DeadGood Sun 14-Aug-16 13:36:27

I mean this kindly, but I think maybe you are the one who needs to stay out of it.

Think it's really sad when people ignore children when they ask for help.

Foslady Sun 14-Aug-16 13:39:17

Maybe she should ask the children how they want to proceed?

EverySongbirdSays Sun 14-Aug-16 13:44:32

YABU

Her grandson has turned to her for help. He obviously has an idea of which parent he'd rather live with which means hurting the other and has turned to another "trusted grownup"

Advising her to withdraw is the worst advice possible and can only be to his detriment.

I don't like your reasoning for it either to be honest, what outsiders believe is and isn't "in someone's makeup" can often be woefully misplaced.

Cocochoco Sun 14-Aug-16 13:44:57

50:50 arrangements are common now but it's obvious they work better for the parents than the kids. My parents had a 30:70 arrangement for us and that was okay - just. As you get older you just don't want to cart things from one home to the other - my mum frequently had to bring us things we had forgotten and I remember running out of underwear etc at my dad's.

Of course the friend should tell her son (kindly) what his ds is saying.

Ginkypig Sun 14-Aug-16 13:55:49

Just what I was going to say foslady

If the kids want granny to have a word with parents then she should.

They might be worried about upsetting the parents and don't want to get them angry at them or each other or spark a fight over custody because of that they might feel they need an adult to help them talk to their parents.

As caring parents they should try to get an arrangement that is best for the children.

My sister decided when she started high school she wanted to live with her (our) dad, he lived in a town about an hour away so it would have meant a massive change and a new school.
my mum and dad made this possible because despite what they esp mum wanted it wasn't about them!

Ginkypig Sun 14-Aug-16 13:58:18

Befor her asking that we were in a

Mums at week dads every weekend and holidays.

After they swapped it round.

It did mean we saw less of each other but actually it meant we got on great as we didn't have the sibling bickering

TheSilverChair Sun 14-Aug-16 14:27:52

My fear is that she will go steaming in. It's what she does.

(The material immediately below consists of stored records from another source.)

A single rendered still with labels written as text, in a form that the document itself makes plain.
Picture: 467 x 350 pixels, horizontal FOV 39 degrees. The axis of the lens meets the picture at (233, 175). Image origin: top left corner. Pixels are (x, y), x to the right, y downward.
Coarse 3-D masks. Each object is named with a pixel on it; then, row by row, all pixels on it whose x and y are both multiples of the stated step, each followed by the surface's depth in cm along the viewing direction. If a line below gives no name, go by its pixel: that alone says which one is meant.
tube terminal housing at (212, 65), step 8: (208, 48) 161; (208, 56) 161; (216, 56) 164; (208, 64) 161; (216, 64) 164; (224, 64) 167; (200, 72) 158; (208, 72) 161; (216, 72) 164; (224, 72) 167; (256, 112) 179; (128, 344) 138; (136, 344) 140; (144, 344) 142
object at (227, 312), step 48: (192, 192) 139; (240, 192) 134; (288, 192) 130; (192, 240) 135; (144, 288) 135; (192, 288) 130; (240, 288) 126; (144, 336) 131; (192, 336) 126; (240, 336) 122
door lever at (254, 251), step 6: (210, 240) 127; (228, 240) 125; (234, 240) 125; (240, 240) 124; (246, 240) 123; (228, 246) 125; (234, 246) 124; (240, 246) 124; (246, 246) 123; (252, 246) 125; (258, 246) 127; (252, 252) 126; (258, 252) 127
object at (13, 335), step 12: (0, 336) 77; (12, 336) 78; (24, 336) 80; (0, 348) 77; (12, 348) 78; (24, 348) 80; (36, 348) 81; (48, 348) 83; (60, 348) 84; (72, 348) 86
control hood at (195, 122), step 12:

She encouraged DGS to try to talk to his DPs. They will be with her again this week so I'm sure she'll raise the subject. The reason she spoke to me about it is because I know the DCs and her DS very well and she and I have been best friends since school.

I suggested she should talk to both of them together and be sure the DGD really is as fed up with the situation as DGS.

Jizzomelette Sun 14-Aug-16 14:33:26

Message withdrawn at poster's request.